• [Exercise instructions]:
Search the data below for the word "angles" and copy each line that holds it.

• [Given data]:

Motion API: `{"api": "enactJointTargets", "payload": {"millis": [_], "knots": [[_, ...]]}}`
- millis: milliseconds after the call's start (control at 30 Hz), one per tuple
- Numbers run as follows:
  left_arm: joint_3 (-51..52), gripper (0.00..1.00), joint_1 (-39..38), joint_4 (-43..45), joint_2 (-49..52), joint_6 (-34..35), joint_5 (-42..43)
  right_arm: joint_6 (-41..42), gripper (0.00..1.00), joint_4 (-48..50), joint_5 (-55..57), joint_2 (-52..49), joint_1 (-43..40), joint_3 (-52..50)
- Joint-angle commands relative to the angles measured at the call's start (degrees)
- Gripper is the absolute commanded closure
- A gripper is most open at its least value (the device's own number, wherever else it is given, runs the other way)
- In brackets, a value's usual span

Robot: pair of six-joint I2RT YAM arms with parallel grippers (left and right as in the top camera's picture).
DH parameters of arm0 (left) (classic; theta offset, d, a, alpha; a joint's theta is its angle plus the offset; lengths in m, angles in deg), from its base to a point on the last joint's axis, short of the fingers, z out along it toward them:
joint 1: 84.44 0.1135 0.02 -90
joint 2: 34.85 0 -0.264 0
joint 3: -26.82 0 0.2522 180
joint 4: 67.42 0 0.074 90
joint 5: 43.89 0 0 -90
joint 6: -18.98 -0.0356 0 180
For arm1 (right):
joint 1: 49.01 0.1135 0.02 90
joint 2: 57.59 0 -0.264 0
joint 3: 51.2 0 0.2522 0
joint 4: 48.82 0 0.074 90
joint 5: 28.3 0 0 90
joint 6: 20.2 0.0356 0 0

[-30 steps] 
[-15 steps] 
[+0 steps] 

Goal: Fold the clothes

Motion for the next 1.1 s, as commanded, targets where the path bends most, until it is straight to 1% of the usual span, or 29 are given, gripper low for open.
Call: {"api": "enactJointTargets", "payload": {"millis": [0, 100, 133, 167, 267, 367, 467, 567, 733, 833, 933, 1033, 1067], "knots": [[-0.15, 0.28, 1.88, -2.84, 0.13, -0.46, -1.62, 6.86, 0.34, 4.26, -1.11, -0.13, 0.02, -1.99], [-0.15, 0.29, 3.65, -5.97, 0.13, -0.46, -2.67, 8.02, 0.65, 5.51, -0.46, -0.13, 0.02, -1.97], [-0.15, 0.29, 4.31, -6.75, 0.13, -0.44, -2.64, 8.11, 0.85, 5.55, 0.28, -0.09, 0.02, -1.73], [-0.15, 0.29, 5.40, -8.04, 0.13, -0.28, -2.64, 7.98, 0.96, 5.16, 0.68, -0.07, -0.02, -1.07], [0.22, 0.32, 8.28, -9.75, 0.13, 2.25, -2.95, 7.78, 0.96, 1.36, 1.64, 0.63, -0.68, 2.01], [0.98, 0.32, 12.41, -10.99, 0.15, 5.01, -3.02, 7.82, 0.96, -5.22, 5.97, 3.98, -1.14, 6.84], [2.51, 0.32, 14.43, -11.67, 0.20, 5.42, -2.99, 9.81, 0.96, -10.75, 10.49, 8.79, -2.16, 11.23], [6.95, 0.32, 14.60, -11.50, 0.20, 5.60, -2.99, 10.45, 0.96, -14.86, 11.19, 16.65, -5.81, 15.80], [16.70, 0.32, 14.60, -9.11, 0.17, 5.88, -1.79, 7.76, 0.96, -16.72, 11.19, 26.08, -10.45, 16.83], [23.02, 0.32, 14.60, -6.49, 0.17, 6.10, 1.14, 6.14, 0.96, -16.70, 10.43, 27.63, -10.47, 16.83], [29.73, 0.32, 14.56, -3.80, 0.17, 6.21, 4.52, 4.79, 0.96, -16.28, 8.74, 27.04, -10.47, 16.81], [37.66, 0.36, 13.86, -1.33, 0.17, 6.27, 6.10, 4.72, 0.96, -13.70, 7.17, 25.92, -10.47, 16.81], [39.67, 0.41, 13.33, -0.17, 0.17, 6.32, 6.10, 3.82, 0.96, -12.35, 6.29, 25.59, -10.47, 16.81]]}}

• [Task solution]:
- Joint-angle commands relative to the angles measured at the call's start (degrees)
DH parameters of arm0 (left) (classic; theta offset, d, a, alpha; a joint's theta is its angle plus the offset; lengths in m, angles in deg), from its base to a point on the last joint's axis, short of the fingers, z out along it toward them:

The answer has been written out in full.